## ASSIGNMENT
Your answer must be an exact copy of the data below, minus any pictures.

====== RECORDS ======

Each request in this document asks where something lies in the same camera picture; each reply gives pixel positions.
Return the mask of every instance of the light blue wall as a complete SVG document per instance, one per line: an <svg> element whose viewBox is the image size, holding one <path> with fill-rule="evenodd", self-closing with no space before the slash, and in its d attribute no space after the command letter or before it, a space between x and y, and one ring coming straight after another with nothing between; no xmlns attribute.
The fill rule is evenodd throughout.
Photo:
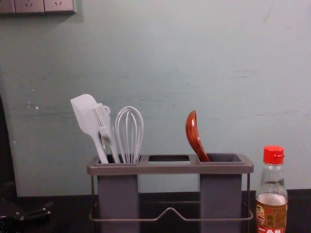
<svg viewBox="0 0 311 233"><path fill-rule="evenodd" d="M71 17L1 18L18 194L89 193L96 151L70 105L83 93L113 116L142 112L142 153L192 152L184 125L196 109L207 151L255 163L253 189L266 144L285 147L288 188L311 188L310 37L309 0L80 0ZM196 188L196 176L141 180L143 192Z"/></svg>

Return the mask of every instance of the red bottle cap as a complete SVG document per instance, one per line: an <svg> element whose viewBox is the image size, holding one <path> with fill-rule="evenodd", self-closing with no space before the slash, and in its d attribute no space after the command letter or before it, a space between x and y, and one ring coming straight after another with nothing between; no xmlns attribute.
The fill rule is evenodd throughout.
<svg viewBox="0 0 311 233"><path fill-rule="evenodd" d="M280 146L265 146L263 149L263 161L266 164L283 164L284 148Z"/></svg>

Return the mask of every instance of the bottle label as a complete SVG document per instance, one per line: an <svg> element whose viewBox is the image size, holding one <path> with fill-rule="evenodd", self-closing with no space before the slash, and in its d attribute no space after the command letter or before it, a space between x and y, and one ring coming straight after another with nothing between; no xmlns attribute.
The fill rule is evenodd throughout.
<svg viewBox="0 0 311 233"><path fill-rule="evenodd" d="M287 203L267 205L257 201L257 233L285 233Z"/></svg>

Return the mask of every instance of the wall outlet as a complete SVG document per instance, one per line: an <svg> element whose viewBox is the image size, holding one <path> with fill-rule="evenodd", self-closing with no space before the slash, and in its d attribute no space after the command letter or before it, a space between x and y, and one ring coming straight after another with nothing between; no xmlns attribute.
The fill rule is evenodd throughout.
<svg viewBox="0 0 311 233"><path fill-rule="evenodd" d="M43 0L15 0L16 13L43 13Z"/></svg>
<svg viewBox="0 0 311 233"><path fill-rule="evenodd" d="M0 14L15 13L14 0L0 0Z"/></svg>
<svg viewBox="0 0 311 233"><path fill-rule="evenodd" d="M74 0L44 0L45 12L73 12Z"/></svg>

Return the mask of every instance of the glass bottle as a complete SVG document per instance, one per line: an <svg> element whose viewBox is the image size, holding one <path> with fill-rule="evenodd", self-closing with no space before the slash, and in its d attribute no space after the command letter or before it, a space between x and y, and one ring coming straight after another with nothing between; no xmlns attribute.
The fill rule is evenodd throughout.
<svg viewBox="0 0 311 233"><path fill-rule="evenodd" d="M285 233L288 196L284 186L283 160L283 147L264 148L264 167L256 191L257 233Z"/></svg>

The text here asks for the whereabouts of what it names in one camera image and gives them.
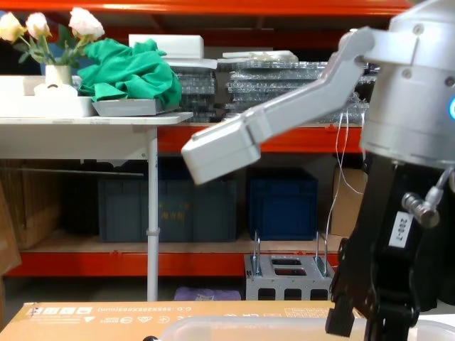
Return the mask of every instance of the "white table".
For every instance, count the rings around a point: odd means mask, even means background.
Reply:
[[[157,117],[36,119],[0,117],[0,158],[117,159],[149,161],[147,300],[156,301],[158,281],[157,127],[193,113]]]

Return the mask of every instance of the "green cloth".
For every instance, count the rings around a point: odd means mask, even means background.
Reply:
[[[80,93],[94,102],[107,99],[159,99],[164,107],[178,104],[182,88],[176,74],[161,56],[151,39],[133,48],[112,39],[104,39],[85,48],[95,61],[79,70]]]

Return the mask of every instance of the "stacked plastic trays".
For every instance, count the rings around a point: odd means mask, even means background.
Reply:
[[[313,82],[321,76],[326,65],[326,62],[261,60],[247,60],[229,66],[223,64],[223,71],[227,71],[227,67],[231,68],[230,81],[226,84],[230,103],[221,105],[226,111],[226,118]],[[374,75],[366,75],[362,76],[359,84],[374,85],[374,81]],[[350,96],[343,109],[349,116],[349,122],[354,124],[362,124],[367,110],[368,103],[356,92]],[[335,112],[312,123],[336,123],[339,119],[340,112]]]
[[[216,94],[215,70],[209,67],[172,67],[182,85],[181,109],[193,112],[190,122],[212,122]]]

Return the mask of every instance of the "gray storage bin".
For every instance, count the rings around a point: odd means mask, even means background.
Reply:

======

## RESULT FOR THIS TASK
Each request in this document asks where something lies in the same camera picture; each reply gives pixel positions.
Return the mask of every instance of the light blue wall as a complete SVG document per instance, one per line: an <svg> element whose viewBox is the image size, holding one <path> with fill-rule="evenodd", self-closing with no space before the slash, and in its d attribute no space after the command letter or before it, a space between x and y, and one ring coming straight after another with nothing between; no xmlns attribute.
The fill rule is evenodd throughout.
Photo:
<svg viewBox="0 0 311 233"><path fill-rule="evenodd" d="M71 17L1 18L18 194L89 193L96 151L70 105L83 93L113 116L142 112L142 153L192 152L184 125L196 109L207 151L255 163L253 189L266 144L285 147L288 188L311 188L310 37L309 0L80 0ZM196 188L196 176L141 180L143 192Z"/></svg>

Return the mask of every instance of the red bottle cap as a complete SVG document per instance, one per line: an <svg> element whose viewBox is the image size, holding one <path> with fill-rule="evenodd", self-closing with no space before the slash, and in its d attribute no space after the command letter or before it, a space between x and y, and one ring coming straight after another with nothing between; no xmlns attribute.
The fill rule is evenodd throughout.
<svg viewBox="0 0 311 233"><path fill-rule="evenodd" d="M280 146L265 146L263 149L263 161L266 164L283 164L284 148Z"/></svg>

Return the mask of every instance of the bottle label as a complete SVG document per instance, one per line: an <svg> element whose viewBox is the image size, holding one <path> with fill-rule="evenodd", self-closing with no space before the slash, and in its d attribute no space after the command letter or before it, a space between x and y, and one ring coming straight after another with nothing between; no xmlns attribute.
The fill rule is evenodd throughout.
<svg viewBox="0 0 311 233"><path fill-rule="evenodd" d="M287 203L267 205L257 201L257 233L285 233Z"/></svg>

Return the mask of every instance of the wall outlet as a complete SVG document per instance, one per line: an <svg> element whose viewBox is the image size, holding one <path> with fill-rule="evenodd", self-closing with no space before the slash, and in its d attribute no space after the command letter or before it, a space between x and y, and one ring coming straight after another with nothing between; no xmlns attribute.
The fill rule is evenodd throughout.
<svg viewBox="0 0 311 233"><path fill-rule="evenodd" d="M43 0L15 0L16 13L43 13Z"/></svg>
<svg viewBox="0 0 311 233"><path fill-rule="evenodd" d="M0 14L15 13L14 0L0 0Z"/></svg>
<svg viewBox="0 0 311 233"><path fill-rule="evenodd" d="M74 0L44 0L45 12L73 12Z"/></svg>

Return the mask of every instance of the glass bottle as a complete SVG document per instance, one per line: an <svg> element whose viewBox is the image size, holding one <path> with fill-rule="evenodd", self-closing with no space before the slash, and in its d attribute no space after the command letter or before it, a space between x and y, and one ring coming straight after another with nothing between; no xmlns attribute.
The fill rule is evenodd throughout.
<svg viewBox="0 0 311 233"><path fill-rule="evenodd" d="M285 233L288 196L284 186L283 160L283 147L264 148L264 167L256 191L257 233Z"/></svg>

The text here asks for the whereabouts of what it names in one camera image and gives them.
Return the mask of every instance of the "white table".
For every instance, count the rings around a point: odd means mask, even means background.
Reply:
[[[157,117],[36,119],[0,117],[0,158],[117,159],[149,161],[147,300],[156,301],[158,281],[157,127],[193,113]]]

Return the mask of every instance of the "green cloth".
For every instance, count the rings around a point: odd means mask, even means background.
Reply:
[[[80,93],[94,102],[107,99],[159,99],[164,107],[178,104],[182,88],[176,74],[161,56],[151,39],[133,48],[112,39],[104,39],[85,48],[95,61],[79,70]]]

Return the mask of every instance of the "stacked plastic trays".
For every instance, count the rings around a point: odd means mask, even means background.
Reply:
[[[313,82],[321,76],[326,65],[326,62],[261,60],[247,60],[229,66],[223,64],[223,71],[227,71],[227,67],[231,68],[230,81],[226,84],[230,103],[221,105],[226,111],[226,118]],[[374,75],[366,75],[362,76],[359,84],[374,85],[374,81]],[[350,96],[343,109],[349,116],[349,122],[354,124],[362,124],[367,110],[368,103],[356,92]],[[335,112],[312,123],[336,123],[339,119],[340,112]]]
[[[216,94],[215,70],[209,67],[172,67],[182,85],[181,109],[193,112],[190,122],[212,122]]]

Return the mask of every instance of the "gray storage bin".
For every instance, count the rings around a point: odd means mask, even means background.
Reply:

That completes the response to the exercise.